- WHAT THIS TASK INVOLVES
Scan the material below for the string "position". Report every line that has it.

○ ○ ○ ○ ○ ○ ○

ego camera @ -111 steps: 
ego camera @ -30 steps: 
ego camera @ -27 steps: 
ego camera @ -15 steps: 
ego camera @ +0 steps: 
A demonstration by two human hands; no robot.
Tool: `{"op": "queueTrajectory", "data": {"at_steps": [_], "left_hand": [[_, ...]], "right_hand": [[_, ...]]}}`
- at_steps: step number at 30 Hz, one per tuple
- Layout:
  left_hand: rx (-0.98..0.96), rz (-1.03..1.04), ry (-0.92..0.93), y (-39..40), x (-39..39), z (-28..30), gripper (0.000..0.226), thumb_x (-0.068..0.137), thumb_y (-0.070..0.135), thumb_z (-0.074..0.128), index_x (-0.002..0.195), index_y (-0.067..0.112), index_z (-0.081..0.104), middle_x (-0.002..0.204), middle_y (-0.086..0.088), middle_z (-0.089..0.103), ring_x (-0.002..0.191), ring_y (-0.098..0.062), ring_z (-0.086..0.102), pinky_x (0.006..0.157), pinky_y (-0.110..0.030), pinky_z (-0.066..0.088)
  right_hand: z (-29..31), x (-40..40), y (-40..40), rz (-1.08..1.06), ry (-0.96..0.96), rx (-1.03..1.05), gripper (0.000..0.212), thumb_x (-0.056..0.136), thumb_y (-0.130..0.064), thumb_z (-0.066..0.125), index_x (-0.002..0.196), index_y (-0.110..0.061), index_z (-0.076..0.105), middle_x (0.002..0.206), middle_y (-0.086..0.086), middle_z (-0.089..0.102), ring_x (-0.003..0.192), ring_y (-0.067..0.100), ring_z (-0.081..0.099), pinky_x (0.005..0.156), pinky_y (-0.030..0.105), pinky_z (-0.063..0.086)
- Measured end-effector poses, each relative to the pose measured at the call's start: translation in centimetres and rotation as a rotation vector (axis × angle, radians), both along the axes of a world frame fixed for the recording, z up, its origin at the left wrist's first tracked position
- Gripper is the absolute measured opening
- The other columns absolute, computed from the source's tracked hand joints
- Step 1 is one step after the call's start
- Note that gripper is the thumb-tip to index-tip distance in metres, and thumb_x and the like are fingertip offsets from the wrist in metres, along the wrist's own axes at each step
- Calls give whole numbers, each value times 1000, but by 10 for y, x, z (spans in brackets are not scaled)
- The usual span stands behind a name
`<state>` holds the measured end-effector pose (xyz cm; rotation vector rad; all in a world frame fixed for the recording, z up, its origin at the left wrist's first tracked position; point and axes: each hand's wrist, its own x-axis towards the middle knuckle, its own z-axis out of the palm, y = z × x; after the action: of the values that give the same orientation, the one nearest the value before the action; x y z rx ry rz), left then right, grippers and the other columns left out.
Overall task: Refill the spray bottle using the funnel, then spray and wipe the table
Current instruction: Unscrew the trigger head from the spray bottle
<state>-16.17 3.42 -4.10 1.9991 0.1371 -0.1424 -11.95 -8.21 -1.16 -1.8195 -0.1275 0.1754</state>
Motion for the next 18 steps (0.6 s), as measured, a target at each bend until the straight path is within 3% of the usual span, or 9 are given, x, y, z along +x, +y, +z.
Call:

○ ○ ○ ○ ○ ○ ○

- WRITTEN SOLUTION
- Measured end-effector poses, each relative to the pose measured at the call's start: translation in centimetres and rotation as a rotation vector (axis × angle, radians), both along the axes of a world frame fixed for the recording, z up, its origin at the left wrist's first tracked position
`<state>` holds the measured end-effector pose (xyz cm; rotation vector rad; all in a world frame fixed for the recording, z up, its origin at the left wrist's first tracked position; point and axes: each hand's wrist, its own x-axis towards the middle knuckle, its own z-axis out of the palm, y = z × x; after the action: of the values that give the same orientation, the one nearest the value before the action; x y z rx ry rz), left then right, grippers and the other columns left out.

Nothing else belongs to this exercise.